If so, Dr. Lustig is careful to point out that this is not an HFCS-specific issue. Sugar and HFCS both contain fructose, and are essentially identical in this regard. This kind of misinformed demonizing of HFCS results in people thinking sweets are perfectly safe as long as they contain sugar and not HFCS, UCSF does not back such a position AFAIK.


You're missing the point by focusong on the chemical reaction in isolation.

HFCS has replaced fat as the basis of many processed foods because corn is subsidized in the US.

As a result, the majority of Americans are obese from eating pounds of HFCS weekly.


I'm not missing that point, and actually agree with you re: HFCS replacing fat in processed foods.

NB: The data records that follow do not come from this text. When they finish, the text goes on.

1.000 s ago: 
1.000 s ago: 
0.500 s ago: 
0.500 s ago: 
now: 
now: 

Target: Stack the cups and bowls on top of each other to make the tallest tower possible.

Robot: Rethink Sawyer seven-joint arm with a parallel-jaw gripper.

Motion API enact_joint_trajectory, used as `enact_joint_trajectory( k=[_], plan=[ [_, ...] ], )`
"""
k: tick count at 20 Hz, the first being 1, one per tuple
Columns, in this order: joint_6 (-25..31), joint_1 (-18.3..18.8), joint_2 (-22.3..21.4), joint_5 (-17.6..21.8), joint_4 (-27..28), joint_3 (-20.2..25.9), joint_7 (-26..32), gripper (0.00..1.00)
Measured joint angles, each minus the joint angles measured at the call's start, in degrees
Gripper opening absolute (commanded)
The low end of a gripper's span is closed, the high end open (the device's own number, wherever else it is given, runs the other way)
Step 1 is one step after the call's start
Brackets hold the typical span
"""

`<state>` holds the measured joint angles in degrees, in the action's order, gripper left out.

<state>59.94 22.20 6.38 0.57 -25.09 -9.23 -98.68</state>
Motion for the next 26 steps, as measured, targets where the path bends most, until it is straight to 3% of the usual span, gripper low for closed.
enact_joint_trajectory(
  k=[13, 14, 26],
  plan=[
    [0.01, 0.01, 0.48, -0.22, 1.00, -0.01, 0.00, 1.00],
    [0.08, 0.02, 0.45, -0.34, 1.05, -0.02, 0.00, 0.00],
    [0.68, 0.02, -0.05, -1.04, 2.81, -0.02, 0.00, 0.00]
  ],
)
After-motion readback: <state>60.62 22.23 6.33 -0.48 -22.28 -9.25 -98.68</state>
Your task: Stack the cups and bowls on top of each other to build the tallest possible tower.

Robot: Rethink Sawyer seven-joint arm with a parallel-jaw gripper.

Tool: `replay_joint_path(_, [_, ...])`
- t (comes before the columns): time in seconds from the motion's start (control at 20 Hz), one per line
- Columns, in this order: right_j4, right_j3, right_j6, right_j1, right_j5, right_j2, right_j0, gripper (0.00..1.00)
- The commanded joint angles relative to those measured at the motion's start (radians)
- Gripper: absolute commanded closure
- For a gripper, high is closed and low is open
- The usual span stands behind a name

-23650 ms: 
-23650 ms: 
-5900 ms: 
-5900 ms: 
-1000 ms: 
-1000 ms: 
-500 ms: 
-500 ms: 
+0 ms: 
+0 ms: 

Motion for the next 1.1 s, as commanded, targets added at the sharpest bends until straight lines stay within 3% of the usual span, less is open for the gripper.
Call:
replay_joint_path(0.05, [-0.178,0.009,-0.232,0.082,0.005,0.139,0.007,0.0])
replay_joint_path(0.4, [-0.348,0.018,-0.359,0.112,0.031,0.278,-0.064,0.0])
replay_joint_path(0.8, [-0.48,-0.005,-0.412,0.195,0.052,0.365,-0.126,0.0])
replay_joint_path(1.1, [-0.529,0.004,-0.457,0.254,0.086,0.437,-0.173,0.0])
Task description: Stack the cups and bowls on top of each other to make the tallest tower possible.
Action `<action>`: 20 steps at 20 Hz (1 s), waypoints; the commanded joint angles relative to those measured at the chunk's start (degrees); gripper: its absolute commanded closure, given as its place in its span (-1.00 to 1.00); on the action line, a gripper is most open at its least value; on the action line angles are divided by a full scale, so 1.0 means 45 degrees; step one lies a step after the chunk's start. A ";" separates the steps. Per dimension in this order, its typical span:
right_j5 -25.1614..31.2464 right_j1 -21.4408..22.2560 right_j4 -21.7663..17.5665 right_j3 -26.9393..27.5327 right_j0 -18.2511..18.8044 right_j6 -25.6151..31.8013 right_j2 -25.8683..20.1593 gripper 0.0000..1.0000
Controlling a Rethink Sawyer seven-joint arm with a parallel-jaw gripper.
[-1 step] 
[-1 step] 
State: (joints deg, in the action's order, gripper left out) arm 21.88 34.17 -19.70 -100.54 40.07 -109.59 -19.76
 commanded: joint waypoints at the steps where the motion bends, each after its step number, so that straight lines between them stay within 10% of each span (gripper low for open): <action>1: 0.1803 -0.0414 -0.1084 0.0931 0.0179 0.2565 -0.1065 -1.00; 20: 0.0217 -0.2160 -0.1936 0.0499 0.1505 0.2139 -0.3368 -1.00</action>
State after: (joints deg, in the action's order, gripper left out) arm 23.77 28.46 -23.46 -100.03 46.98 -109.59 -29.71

You're just being harmfully imprecise with your claim, because it implies non-HFCS sweeteners aren't poison - according to UCSF no less. The fructose is the poison, and it's not HFCS-specific. It happens that HFCS is the thing that's everywhere thanks to corn subsidies, sure, but there's still plenty of non-HFCS fructose sources on the shelves of stores that are equally harmful. You're not in the clear by specifically avoiding HFCS.

I observe overweight strangers in the grocery store checkout isle extolling the virtues of eating sugar but not HFCS as they toss candy on the conveyor about once a month. It's rather depressing.

Edit: BTW I suspect you're shadow-banned in case you didn't know, as your comments in this thread have been immediately [dead]. Looking at your general comments history there's a lot of [dead].


I have definitely binged out on sugar candy, and felt like I was recovering from a hangover afterwards.


If you haven't seen/heard any of Lustig's talks on the subject, he makes a very compelling argument re: fructose being a toxin. They're readily available on youtube.

Excess fructose consumption is implicated in causing non-alcoholic fatty liver disease, which affects about 20-25% of people in Europe, and 30-40% of adults in the US. [0]

This statistic alone gives me cause for grave concern WRT covid-19 outcomes for those 30-40% of American adults should they get infected.